提題発表において、高齢者医療を専門とする石井伸弥氏は、具体的な事例から、認知症を有する本人の意向・選好に無条件に従うことが尊厳を損ない得ること、尊厳の尊重が自律を制限する可能性があることを指摘した。そのうえで、認知症の症状を医学モデルのみで解釈するのではなく、本人の歴史や歩みを知り「その人らしさ」をも尊重する必要性を示した。
次に、老年看護学を専門とする沖中由美氏は、認知症を有する高齢者が望む暮らしと、それを家族や専門職ケア提供者がどう捉えているかに関する調査研究から、高齢者自身の望みや「誇り」を、家族や専門職者が認め「尊重する」ことが、認知症を有する人の尊厳を護り、人生の統合を支援することにつながると論じた。
また、小児医療を専門とする尊厳学B05班の笹月桃子氏は、「事実としてそこに在る子どものいのちに立ち現れる尊厳」について論じ、最善の利益として子ども自身の力や利益の最大化を目指すことと、子どもに危害を加えないようにして守ることの両面をふまえて、医療者と家族が協働して行う意思決定の必要性を提示した。
さらに、哲学・臨床倫理を専門とする清水哲郎氏は、dignityという語の用法を分析し、その人自身の視点から現在の自己の生を肯定する姿勢であり場合によっては「尊厳が失われた」という言い方があり得るような「主観的尊厳」と、その人の心身状態を問わずに周囲の視点から尊重される「客観的尊厳」とについて論じた。
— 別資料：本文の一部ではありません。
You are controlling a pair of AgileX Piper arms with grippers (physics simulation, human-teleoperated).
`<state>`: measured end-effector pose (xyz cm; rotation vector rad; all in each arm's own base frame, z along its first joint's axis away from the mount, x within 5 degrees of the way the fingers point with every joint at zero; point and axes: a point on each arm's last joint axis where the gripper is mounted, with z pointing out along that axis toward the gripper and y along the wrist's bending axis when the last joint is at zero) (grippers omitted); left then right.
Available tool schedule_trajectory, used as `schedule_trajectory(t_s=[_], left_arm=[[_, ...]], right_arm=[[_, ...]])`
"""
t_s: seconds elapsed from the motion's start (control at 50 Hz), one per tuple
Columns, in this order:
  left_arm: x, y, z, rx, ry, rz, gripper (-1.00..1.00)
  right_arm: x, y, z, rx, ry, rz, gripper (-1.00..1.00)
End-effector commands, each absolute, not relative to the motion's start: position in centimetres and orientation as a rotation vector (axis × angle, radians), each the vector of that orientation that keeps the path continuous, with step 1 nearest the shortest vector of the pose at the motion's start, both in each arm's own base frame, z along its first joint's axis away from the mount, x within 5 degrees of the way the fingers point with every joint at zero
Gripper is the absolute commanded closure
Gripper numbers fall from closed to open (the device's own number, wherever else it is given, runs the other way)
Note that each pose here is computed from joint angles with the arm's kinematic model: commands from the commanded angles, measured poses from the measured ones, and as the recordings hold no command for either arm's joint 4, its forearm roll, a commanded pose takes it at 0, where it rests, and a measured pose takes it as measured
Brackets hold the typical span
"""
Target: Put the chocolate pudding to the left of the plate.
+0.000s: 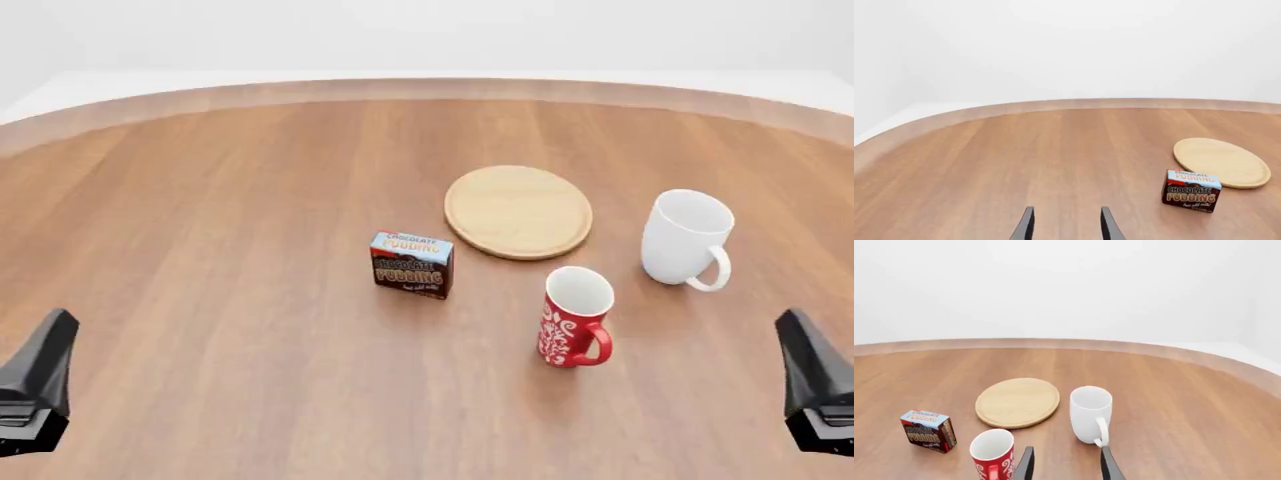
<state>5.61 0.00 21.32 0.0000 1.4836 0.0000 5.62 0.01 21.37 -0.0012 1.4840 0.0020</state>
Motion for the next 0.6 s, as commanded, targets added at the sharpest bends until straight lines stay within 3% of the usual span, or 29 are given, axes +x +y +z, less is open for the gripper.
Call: schedule_trajectory(t_s=[0.02,0.24,0.38,0.6], left_arm=[[5.6,0.0,21.3,0.000,1.484,0.000,-1.00],[5.6,0.0,21.3,0.000,1.484,0.000,-1.00],[5.6,0.0,21.3,0.000,1.484,0.000,-1.00],[5.6,0.0,21.3,0.000,1.484,0.000,-1.00]], right_arm=[[5.6,0.0,21.6,0.001,1.482,0.002,-1.00],[5.3,0.0,23.1,-0.004,1.440,0.010,-1.00],[4.3,0.5,28.2,-0.128,1.377,0.041,-1.00],[7.9,1.3,37.4,-0.199,1.334,0.025,-1.00]])
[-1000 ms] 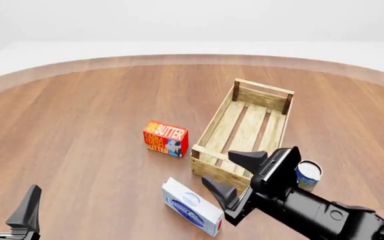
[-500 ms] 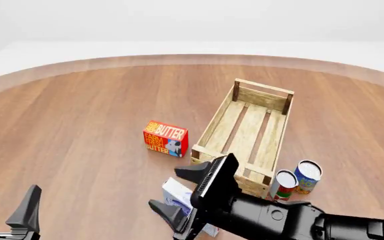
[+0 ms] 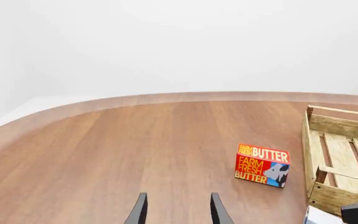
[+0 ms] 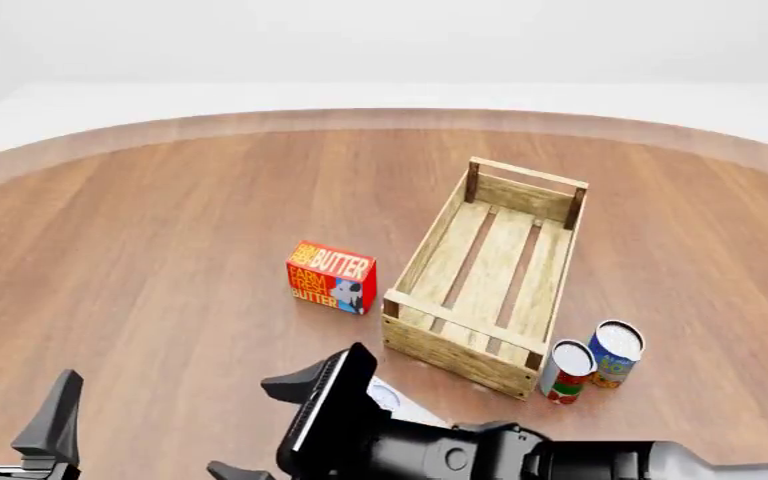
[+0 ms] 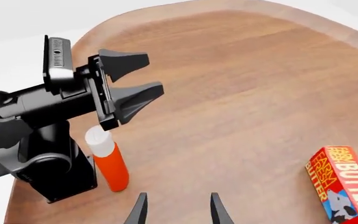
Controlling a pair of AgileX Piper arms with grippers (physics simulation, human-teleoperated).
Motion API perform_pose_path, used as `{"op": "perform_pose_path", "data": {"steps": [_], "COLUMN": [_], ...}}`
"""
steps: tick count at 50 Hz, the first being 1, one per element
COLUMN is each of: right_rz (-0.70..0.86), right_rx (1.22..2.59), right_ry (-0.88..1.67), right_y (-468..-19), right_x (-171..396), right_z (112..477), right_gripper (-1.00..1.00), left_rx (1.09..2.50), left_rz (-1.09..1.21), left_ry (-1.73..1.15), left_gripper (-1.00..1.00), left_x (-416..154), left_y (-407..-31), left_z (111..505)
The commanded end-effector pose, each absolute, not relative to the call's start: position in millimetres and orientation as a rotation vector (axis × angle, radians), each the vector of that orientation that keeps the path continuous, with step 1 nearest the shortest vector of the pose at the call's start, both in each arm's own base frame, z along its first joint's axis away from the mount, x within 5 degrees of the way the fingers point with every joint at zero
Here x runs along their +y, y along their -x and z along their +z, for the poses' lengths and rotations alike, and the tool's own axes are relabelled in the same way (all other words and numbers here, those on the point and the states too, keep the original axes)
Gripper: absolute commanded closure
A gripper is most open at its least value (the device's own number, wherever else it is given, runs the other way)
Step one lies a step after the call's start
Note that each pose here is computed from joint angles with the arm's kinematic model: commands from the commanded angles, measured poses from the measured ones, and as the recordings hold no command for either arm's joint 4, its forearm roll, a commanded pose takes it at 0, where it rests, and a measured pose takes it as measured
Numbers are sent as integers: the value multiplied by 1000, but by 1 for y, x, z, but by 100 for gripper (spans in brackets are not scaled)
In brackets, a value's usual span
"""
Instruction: Pick up the ketchup, and put it in the wooden tray.
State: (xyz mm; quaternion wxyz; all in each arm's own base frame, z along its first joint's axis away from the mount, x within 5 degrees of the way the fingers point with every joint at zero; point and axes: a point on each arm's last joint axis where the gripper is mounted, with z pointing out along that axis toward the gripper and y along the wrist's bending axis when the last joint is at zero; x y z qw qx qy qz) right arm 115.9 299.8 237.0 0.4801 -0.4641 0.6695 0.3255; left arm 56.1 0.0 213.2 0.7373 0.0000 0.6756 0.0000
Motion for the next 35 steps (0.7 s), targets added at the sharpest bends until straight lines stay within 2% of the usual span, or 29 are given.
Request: {"op": "perform_pose_path", "data": {"steps": [1,35], "right_rz": [815,861], "right_rx": [1624,1560], "right_ry": [1199,1380], "right_y": [-106,-69], "right_x": [327,400], "right_z": [224,209], "right_gripper": [-100,-100], "left_rx": [1484,1484], "left_rz": [0,0], "left_ry": [0,0], "left_gripper": [-100,-100], "left_x": [0,0], "left_y": [-56,-56], "left_z": [213,213]}}
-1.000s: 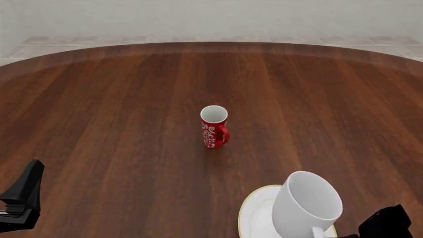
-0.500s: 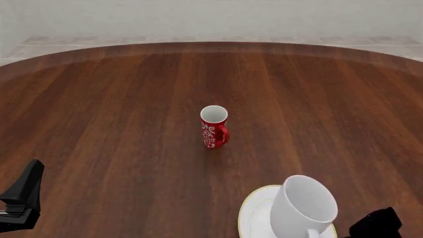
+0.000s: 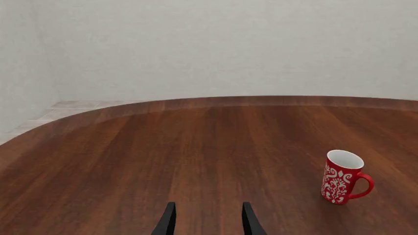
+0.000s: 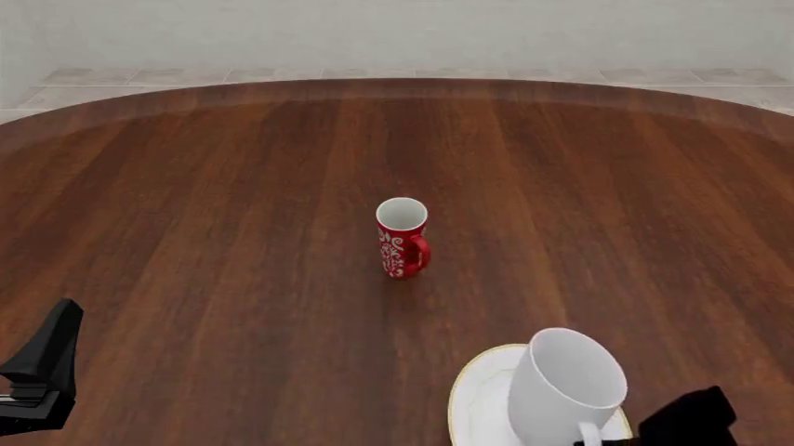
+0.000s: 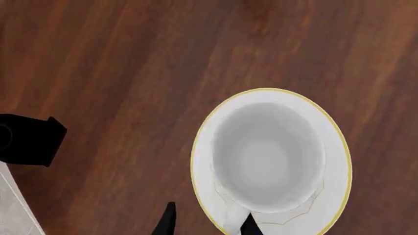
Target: Put the white mug on the plate.
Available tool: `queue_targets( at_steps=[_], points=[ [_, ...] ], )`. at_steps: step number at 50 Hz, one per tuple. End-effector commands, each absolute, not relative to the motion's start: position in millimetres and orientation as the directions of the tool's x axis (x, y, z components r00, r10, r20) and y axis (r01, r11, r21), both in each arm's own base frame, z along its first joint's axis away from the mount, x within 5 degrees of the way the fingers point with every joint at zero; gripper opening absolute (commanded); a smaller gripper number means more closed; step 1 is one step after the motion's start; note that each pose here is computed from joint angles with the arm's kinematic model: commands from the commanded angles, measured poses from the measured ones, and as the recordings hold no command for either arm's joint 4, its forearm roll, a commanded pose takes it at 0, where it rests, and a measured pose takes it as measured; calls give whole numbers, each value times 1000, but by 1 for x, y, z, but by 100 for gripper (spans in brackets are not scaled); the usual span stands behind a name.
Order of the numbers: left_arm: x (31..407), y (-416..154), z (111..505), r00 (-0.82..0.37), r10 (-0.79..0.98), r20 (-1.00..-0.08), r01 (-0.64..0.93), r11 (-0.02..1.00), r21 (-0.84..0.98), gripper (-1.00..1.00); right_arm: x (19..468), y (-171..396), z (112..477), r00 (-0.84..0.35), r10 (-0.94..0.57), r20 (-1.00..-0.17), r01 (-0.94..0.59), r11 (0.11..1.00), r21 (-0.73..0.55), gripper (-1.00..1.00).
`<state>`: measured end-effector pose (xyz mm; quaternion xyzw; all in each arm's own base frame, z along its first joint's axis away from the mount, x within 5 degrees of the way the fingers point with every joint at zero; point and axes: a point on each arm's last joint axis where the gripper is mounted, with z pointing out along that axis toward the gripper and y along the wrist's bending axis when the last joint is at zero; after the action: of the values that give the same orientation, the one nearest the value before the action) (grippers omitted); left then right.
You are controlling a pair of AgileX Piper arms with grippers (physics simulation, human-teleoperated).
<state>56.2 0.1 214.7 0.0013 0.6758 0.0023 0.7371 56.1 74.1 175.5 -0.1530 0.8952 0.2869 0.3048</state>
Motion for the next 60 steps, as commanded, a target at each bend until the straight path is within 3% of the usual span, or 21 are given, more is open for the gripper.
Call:
queue_targets(
  at_steps=[1, 60],
  points=[
    [56, 0, 215, 87, 5, -996, -2, 1000, 5, 100, 57, 74, 170, -778, -103, -620, -434, 801, 412, 100],
    [56, 0, 215, 87, 5, -996, -2, 1000, 5, 100, 43, 52, 207, -745, -98, -660, -451, 803, 390, 100]
  ],
)
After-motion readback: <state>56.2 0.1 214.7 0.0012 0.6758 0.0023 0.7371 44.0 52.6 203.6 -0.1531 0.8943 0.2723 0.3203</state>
これらの発表を受けて、コメンテーターとして尊厳学B03班の稲原美苗氏と後藤玲子氏が、「できる・正常・幸福/できない・異常・不幸」という二項対立や、社会の全成員の必要に公平に応える制度的条件などに関する問いを提起した。これに続くフロアも含めた全体討論では、特に、尊厳の主観的意味と客観的意味とが相互に独立する側面と連関する側面に関して、尊厳の測定・評価や、さまざまな社会的条件において現実に生じ得る問題についての活発で詳細な議論が行われた。
本ワークショップを通して、多様な専門分野の観点から、認知症を有する人自身を尊重する仕方、最善の要素、尊厳の捉え方、これらに関する価値の対立を調整する臨床的な試みが示され、私たちが取り組む尊厳学の具体的課題をより多角的に理解する貴重な機会となった。